- SUPPLIED DATA
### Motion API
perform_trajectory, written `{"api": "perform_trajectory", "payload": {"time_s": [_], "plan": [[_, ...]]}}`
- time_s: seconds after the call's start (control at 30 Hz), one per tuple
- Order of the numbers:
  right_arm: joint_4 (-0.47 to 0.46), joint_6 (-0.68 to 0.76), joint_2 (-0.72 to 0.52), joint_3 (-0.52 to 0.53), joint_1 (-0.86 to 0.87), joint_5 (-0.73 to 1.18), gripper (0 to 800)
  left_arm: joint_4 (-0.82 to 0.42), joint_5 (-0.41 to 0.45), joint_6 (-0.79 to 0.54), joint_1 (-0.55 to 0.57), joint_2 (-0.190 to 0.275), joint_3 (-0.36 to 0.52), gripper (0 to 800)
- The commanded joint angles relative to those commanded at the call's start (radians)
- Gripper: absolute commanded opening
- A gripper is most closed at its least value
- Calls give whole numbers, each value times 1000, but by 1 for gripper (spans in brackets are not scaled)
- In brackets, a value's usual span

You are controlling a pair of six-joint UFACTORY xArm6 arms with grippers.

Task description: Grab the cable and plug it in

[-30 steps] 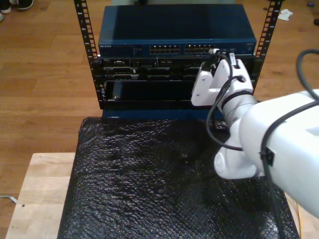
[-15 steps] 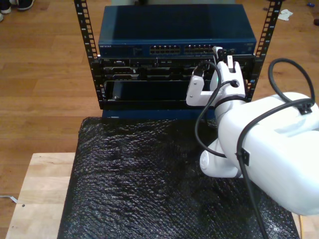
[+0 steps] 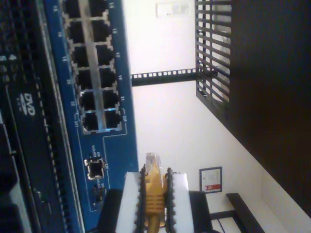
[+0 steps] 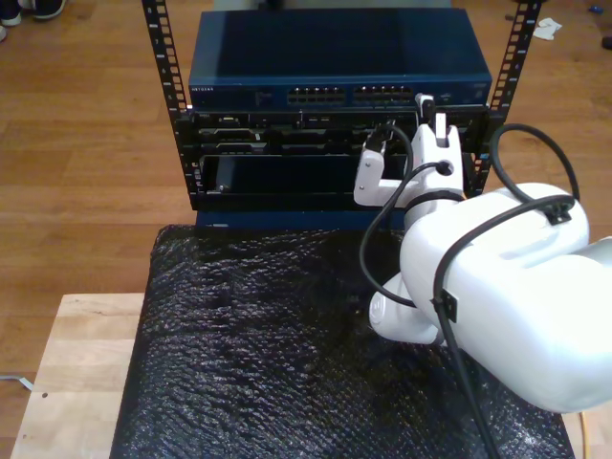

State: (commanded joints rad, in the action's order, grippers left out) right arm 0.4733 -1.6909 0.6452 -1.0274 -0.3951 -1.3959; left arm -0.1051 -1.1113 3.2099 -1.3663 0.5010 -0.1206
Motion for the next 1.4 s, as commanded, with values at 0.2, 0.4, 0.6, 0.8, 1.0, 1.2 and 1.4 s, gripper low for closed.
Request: {"api": "perform_trajectory", "payload": {"time_s": [0.2, 0.4, 0.6, 0.8, 1.0, 1.2, 1.4], "plan": [[3, 0, 51, -64, 0, 0, 0, 0, -2, 0, 0, 0, 0, 800], [17, -2, 84, -104, 0, 0, 0, 0, -2, 0, 0, 0, 0, 800], [49, -2, 100, -135, -9, 0, 0, 0, 0, 0, 0, 0, 0, 800], [51, -2, 112, -138, -15, 0, 0, 0, 0, 0, 0, 0, 0, 800], [52, 0, 114, -144, -18, 0, 0, 0, 0, 0, 0, 0, 0, 800], [61, -2, 123, -166, -20, 0, 0, 0, -2, 0, 0, 0, 0, 800], [61, -2, 126, -167, -20, 0, 0, 0, -2, 0, 0, 0, 0, 800]]}}
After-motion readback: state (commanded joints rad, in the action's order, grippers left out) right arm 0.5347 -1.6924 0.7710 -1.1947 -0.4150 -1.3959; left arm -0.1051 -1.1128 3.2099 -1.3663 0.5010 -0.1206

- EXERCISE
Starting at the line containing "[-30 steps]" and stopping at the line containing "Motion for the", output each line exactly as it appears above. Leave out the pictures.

- EXERCISE OUTPUT
[-30 steps] 
[-15 steps] 
[+0 steps] 
[+0 steps] 

State: (commanded joints rad, in the action's order, grippers left out) right arm 0.4733 -1.6909 0.6452 -1.0274 -0.3951 -1.3959; left arm -0.1051 -1.1113 3.2099 -1.3663 0.5010 -0.1206
Motion for the next 1.4 s, as commanded, with values at 0.2, 0.4, 0.6, 0.8, 1.0, 1.2 and 1.4 s, gripper low for closed.

This finishes the response to the exercise.